BACKGROUND
COVID-19 represents a serious threat to both national health and economic systems. To curb this pandemic, the World Health Organization (WHO) issued a series of COVID-19 public safety guidelines. Different countries around the world initiated different measures in line with the WHO guidelines to mitigate and investigate the spread of COVID-19 in their territories.
OBJECTIVE
The aim of this paper is to quantitatively evaluate the effectiveness of these control measures using a data-centric approach.
METHODS
We begin with a simple text analysis of coronavirus-related articles and show that reports on similar outbreaks in the past strongly proposed similar control measures. This reaffirms the fact that these control measures are in order.

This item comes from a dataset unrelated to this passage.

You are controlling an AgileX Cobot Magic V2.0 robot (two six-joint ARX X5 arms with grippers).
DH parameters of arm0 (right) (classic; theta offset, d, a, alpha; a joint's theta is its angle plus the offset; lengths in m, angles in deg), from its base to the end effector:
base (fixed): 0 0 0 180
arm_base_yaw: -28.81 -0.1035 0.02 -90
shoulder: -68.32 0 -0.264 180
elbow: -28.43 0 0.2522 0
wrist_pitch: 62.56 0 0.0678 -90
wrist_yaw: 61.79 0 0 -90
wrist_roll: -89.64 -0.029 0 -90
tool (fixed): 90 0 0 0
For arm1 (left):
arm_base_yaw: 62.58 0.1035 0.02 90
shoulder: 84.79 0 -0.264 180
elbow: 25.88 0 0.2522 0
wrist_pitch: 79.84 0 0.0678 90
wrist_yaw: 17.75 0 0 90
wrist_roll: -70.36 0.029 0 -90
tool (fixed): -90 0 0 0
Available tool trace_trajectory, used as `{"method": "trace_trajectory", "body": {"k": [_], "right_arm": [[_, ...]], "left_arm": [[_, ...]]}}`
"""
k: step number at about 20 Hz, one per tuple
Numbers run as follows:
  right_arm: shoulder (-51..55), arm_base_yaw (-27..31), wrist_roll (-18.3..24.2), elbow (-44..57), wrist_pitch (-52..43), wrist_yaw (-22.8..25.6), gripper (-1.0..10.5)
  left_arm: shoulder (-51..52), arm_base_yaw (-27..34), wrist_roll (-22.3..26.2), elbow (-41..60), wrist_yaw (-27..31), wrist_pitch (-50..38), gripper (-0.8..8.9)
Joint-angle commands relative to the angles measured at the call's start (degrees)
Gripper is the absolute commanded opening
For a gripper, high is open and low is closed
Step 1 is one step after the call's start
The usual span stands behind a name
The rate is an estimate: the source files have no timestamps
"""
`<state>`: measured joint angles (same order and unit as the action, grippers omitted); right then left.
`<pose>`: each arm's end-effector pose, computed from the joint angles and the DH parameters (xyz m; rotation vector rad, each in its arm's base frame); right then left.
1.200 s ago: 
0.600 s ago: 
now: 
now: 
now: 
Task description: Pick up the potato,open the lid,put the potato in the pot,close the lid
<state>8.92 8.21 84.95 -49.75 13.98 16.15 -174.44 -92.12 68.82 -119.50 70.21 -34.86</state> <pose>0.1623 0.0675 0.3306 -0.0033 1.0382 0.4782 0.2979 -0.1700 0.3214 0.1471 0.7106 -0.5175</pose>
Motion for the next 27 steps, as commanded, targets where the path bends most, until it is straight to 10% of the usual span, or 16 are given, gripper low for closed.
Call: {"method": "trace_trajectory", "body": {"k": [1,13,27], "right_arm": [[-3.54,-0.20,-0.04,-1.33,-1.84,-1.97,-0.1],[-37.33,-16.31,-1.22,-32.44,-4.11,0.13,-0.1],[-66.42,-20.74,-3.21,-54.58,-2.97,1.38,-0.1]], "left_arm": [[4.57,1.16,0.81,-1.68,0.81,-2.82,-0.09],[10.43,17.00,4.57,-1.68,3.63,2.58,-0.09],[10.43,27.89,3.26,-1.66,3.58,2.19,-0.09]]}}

Subsequently, we propose a simple performance statistic that quantifies general performance and performance under the different measures that were initiated. A density based clustering of based on performance statistic was carried out to group countries based on performance.
RESULTS
The performance statistic helps evaluate quantitatively the impact of COVID-19 control measures. Countries tend show variability in performance under different control measures. The performance statistic has negative correlation with cases of death which is a useful characteristics for COVID-19 control measure performance analysis. A web-based time-line visualization that enables comparison of performances and cases across continents and subregions is presented.
CONCLUSIONS
The performance metric is relevant for the analysis of the impact of COVID-19 control measures. This can help caregivers and policymakers identify effective control measures and reduce cases of death due to COVID-19.
The interactive web visualizer provides easily digested and quick feedback to augment decision-making processes in the COVID-19 response measures evaluation.